The New Year is almost here! When the end of December finally rolls around, you’ll look back at your year and hopefully, feel like you’ve accomplished something significant – like paying down your student loan debt. But beyond that sense of satisfaction, does it really matter how much of your student loans you pay back before the end of the year?
It depends. To start, consider…
What Are the Details of Your Student Debt?
Every person’s financial situation is different. To understand the best course of action for your debt repayment, you need to know the details of your debt. Start by making a list of your outstanding loan balances, monthly minimum payments and the interest rates for each.
If you have student loans with a high-interest rate, (think six percent or more), your debt is likely to cost you more than you might earn by investing extra payments. In which case, paying off your high-interest debt as quickly as possible might be your best bet.
If you have lower interest debt, it might make sense to stick to making minimum payments on your loans while investing in vehicles like your retirement account to maximize your returns.
Can You Deduct Your Student Loan Interest?
You may be able to deduct up to $2,500 in student loan interest on your tax return.
But there are a couple of caveats.
First, you will need to know your income, adjusted gross income and your student loan payment history for the year. In order to qualify for the full deduction, you need to be making less than $65,000 as a single filer, or less than $135,000 if you’re married filing jointly. The IRS has a quick quiz that can help you determine if you qualify.
Note, if you have refinanced your student loan for more than the original amount and used the excess for anything other than educational purposes, you won’t be able to deduct the student loan interest.
Are You in a Position to Pay Off More of Your Student Loans Right Now?
Take a look at your current monthly expenses and what you have set aside in an emergency fund.
If you’re living paycheck to paycheck and don’t have an emergency fund, be wary of going all in on paying off your student loans.
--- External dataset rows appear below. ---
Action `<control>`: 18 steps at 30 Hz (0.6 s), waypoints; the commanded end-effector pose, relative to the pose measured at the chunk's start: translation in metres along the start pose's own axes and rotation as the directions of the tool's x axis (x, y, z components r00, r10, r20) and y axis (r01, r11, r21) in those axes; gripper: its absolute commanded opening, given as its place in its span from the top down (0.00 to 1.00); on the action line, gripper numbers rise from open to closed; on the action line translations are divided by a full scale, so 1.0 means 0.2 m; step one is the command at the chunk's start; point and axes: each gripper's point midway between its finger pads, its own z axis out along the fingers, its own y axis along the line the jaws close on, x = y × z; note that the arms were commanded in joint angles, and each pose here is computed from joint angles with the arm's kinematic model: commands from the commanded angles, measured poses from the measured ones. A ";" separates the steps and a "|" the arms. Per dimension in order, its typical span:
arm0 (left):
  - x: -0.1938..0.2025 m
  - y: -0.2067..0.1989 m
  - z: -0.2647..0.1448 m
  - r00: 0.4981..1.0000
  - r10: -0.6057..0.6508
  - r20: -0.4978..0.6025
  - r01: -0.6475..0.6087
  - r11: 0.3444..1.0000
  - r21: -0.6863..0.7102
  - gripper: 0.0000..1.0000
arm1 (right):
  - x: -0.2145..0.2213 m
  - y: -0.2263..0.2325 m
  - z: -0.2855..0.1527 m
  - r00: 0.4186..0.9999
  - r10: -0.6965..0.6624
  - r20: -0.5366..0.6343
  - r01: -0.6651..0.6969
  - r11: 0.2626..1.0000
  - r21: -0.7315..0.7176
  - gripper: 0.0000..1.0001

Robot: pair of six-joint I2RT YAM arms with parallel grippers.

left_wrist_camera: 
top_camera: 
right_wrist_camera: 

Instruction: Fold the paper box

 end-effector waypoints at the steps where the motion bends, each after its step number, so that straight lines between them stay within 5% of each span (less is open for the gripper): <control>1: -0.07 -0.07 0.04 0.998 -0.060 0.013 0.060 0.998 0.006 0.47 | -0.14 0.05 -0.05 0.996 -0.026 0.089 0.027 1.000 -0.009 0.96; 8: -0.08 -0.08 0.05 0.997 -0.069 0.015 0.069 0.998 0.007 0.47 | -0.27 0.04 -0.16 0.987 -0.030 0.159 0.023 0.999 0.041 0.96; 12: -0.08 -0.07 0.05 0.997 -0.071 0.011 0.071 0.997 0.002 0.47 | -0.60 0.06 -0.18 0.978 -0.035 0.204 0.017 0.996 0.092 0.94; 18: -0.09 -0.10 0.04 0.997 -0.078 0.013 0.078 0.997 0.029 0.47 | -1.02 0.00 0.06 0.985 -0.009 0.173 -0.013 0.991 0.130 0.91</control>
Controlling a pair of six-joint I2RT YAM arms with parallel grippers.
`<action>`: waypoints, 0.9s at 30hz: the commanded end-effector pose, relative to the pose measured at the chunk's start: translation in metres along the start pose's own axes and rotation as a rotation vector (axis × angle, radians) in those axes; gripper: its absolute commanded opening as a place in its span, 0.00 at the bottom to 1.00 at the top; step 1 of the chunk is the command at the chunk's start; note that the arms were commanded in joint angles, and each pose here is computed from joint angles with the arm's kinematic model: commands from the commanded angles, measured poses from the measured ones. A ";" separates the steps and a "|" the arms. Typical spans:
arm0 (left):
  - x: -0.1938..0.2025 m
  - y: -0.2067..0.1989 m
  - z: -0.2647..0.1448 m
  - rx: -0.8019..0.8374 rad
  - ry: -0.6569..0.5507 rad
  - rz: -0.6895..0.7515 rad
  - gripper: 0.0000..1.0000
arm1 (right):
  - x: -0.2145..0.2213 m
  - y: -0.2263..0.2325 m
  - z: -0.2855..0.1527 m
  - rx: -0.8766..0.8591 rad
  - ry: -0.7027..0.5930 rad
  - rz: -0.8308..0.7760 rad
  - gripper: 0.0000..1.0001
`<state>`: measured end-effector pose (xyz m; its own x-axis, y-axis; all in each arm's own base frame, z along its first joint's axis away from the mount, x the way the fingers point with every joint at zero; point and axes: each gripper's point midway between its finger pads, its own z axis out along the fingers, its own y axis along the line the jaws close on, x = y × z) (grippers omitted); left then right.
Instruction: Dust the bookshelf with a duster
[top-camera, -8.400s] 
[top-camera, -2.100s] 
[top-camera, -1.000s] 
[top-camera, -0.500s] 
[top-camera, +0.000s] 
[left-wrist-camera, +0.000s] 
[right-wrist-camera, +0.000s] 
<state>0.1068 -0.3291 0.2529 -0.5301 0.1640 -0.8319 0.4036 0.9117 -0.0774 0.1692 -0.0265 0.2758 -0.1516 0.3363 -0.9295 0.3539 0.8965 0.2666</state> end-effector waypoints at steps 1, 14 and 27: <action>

You’ll need some emergency cash set aside for unexpected expenses to help avoid taking on high-interest credit card debt if and when something happens, like a medical emergency or your car breaking down, (and trust me, something always happens).
You Should Always Be Making (at least) the Minimum Payments
In most cases, student loans cannot be discharged in bankruptcy. And ignoring them will only hurt your credit and balloon your balance with added fees and interest. Avoid delinquency and long-term money regrets by making on-time payments now!
Go Ahead and Pay ‘em Down!
Once you’ve considered all of the factors above, you can decide how aggressively you want to pay down your remaining student loan debt. If what you really need is a little more motivation to help you follow through, imagine what your life will be like once you become debt free.
Imagine how you’ll feel and how your life might actually change. Will you be able to finally take that trip you’ve been planning or apply for the mortgage on your first home or just be able to sleep better at night?
When you start to lose focus and purpose while working through your debt pay off journey, remember to reconnect with those things – all the things you stand to gain once you become debt free and the feelings of achieving them!